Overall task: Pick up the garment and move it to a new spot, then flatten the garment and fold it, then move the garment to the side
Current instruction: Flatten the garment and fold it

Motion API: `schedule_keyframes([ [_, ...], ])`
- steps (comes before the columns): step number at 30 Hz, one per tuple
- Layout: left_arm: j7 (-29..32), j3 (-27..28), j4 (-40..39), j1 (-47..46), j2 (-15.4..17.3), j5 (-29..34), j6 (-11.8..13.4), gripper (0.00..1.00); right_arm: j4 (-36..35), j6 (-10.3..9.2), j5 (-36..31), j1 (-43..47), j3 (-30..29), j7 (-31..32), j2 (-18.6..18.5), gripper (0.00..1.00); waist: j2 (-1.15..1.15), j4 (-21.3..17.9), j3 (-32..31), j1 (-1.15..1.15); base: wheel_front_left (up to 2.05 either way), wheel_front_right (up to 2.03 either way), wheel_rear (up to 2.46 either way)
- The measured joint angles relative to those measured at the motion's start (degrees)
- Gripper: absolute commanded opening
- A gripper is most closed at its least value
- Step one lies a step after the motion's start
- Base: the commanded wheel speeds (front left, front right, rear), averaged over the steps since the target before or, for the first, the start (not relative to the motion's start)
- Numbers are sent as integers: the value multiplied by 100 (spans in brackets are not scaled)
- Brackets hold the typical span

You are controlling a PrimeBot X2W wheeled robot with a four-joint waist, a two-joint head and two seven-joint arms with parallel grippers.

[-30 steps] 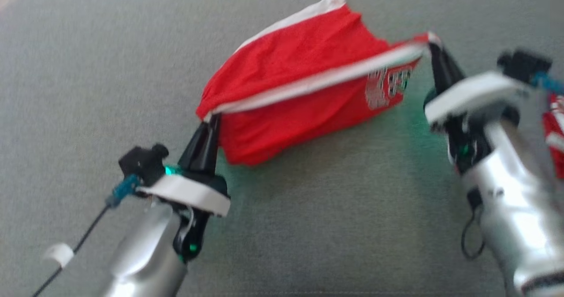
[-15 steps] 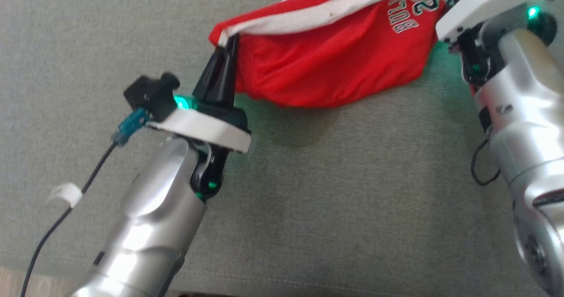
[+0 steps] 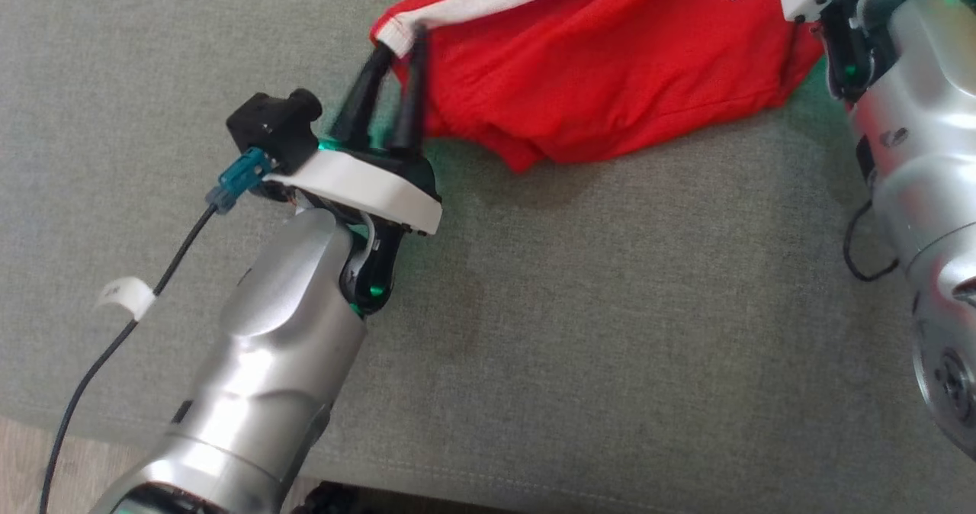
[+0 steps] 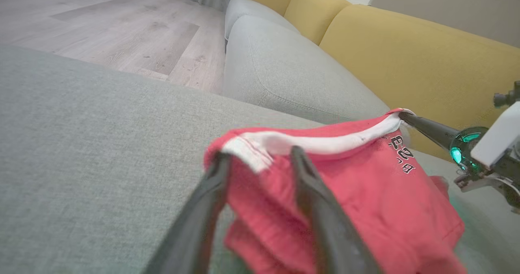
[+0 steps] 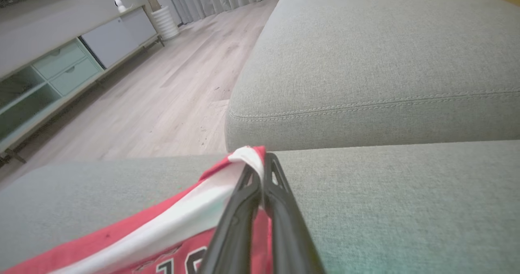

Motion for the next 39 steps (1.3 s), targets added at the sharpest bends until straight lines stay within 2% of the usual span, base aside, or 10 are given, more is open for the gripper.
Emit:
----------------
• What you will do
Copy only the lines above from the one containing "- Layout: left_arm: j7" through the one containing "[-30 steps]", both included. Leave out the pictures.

• Finished task
- Layout: left_arm: j7 (-29..32), j3 (-27..28), j4 (-40..39), j1 (-47..46), j2 (-15.4..17.3), j5 (-29..34), j6 (-11.8..13.4), gripper (0.00..1.00); right_arm: j4 (-36..35), j6 (-10.3..9.2), j5 (-36..31), j1 (-43..47), j3 (-30..29), j7 (-31..32), j2 (-18.6..18.5), gripper (0.00..1.00); waist: j2 (-1.15..1.15), j4 (-21.3..17.9), j3 (-32..31), j1 (-1.15..1.15); base: wheel_front_left (up to 2.05 either way), wheel_front_right (up to 2.03 either way), wheel_rear (up to 2.46 either way)
- The measured joint angles relative to those measured at the motion's start (degrees)
- Gripper: absolute commanded opening
- A gripper is most closed at its least value
- Step one lies a step after the motion's start
- Base: the commanded wheel speeds (front left, front right, rear), averaged over the steps since the target before or, for the first, the start (not relative to the motion's start)
- Numbers are sent as integers: the value multiplied by 100 (spans in brackets are not scaled)
- Brackets hold the typical span

You are controlling a PrimeBot X2W wheeled robot with a four-joint waist, a two-joint head and two seven-joint arms with parallel grippers.

[-30 steps] 

The output as shown is complete.